** DATA BLOCK follows **
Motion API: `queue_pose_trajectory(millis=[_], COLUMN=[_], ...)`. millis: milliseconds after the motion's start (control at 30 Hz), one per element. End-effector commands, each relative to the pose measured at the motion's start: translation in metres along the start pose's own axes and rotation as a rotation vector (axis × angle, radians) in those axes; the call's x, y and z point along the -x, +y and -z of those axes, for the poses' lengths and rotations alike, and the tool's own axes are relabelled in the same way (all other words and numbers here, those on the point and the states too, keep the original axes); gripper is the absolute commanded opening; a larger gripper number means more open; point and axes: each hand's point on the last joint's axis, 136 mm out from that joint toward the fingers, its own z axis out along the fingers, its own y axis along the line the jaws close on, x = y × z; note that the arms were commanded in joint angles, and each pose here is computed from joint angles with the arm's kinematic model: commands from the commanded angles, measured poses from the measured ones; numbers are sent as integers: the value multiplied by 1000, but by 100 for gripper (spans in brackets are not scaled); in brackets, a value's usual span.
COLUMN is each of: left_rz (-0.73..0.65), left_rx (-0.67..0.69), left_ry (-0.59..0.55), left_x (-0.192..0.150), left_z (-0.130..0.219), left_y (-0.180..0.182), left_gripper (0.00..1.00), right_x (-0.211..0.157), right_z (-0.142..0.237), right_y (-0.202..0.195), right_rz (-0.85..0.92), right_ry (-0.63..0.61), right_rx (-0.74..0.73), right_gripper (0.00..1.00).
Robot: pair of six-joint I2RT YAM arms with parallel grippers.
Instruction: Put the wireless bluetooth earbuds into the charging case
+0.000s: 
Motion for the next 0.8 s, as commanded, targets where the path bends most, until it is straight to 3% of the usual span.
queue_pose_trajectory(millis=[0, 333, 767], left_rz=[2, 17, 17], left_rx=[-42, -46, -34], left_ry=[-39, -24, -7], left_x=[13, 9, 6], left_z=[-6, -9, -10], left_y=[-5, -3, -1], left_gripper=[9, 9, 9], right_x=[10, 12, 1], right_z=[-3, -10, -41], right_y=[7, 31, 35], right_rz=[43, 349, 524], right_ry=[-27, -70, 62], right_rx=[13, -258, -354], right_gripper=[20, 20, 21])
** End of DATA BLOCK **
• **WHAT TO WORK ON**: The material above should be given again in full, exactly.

• **EXPECTED OUTPUT**:
Motion API: `queue_pose_trajectory(millis=[_], COLUMN=[_], ...)`. millis: milliseconds after the motion's start (control at 30 Hz), one per element. End-effector commands, each relative to the pose measured at the motion's start: translation in metres along the start pose's own axes and rotation as a rotation vector (axis × angle, radians) in those axes; the call's x, y and z point along the -x, +y and -z of those axes, for the poses' lengths and rotations alike, and the tool's own axes are relabelled in the same way (all other words and numbers here, those on the point and the states too, keep the original axes); gripper is the absolute commanded opening; a larger gripper number means more open; point and axes: each hand's point on the last joint's axis, 136 mm out from that joint toward the fingers, its own z axis out along the fingers, its own y axis along the line the jaws close on, x = y × z; note that the arms were commanded in joint angles, and each pose here is computed from joint angles with the arm's kinematic model: commands from the commanded angles, measured poses from the measured ones; numbers are sent as integers: the value multiplied by 1000, but by 100 for gripper (spans in brackets are not scaled); in brackets, a value's usual span.
COLUMN is each of: left_rz (-0.73..0.65), left_rx (-0.67..0.69), left_ry (-0.59..0.55), left_x (-0.192..0.150), left_z (-0.130..0.219), left_y (-0.180..0.182), left_gripper (0.00..1.00), right_x (-0.211..0.157), right_z (-0.142..0.237), right_y (-0.202..0.195), right_rz (-0.85..0.92), right_ry (-0.63..0.61), right_rx (-0.74..0.73), right_gripper (0.00..1.00).
Robot: pair of six-joint I2RT YAM arms with parallel grippers.
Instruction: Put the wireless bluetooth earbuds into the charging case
+0.000s: 
Motion for the next 0.8 s, as commanded, targets where the path bends most, until it is straight to 3% of the usual span.
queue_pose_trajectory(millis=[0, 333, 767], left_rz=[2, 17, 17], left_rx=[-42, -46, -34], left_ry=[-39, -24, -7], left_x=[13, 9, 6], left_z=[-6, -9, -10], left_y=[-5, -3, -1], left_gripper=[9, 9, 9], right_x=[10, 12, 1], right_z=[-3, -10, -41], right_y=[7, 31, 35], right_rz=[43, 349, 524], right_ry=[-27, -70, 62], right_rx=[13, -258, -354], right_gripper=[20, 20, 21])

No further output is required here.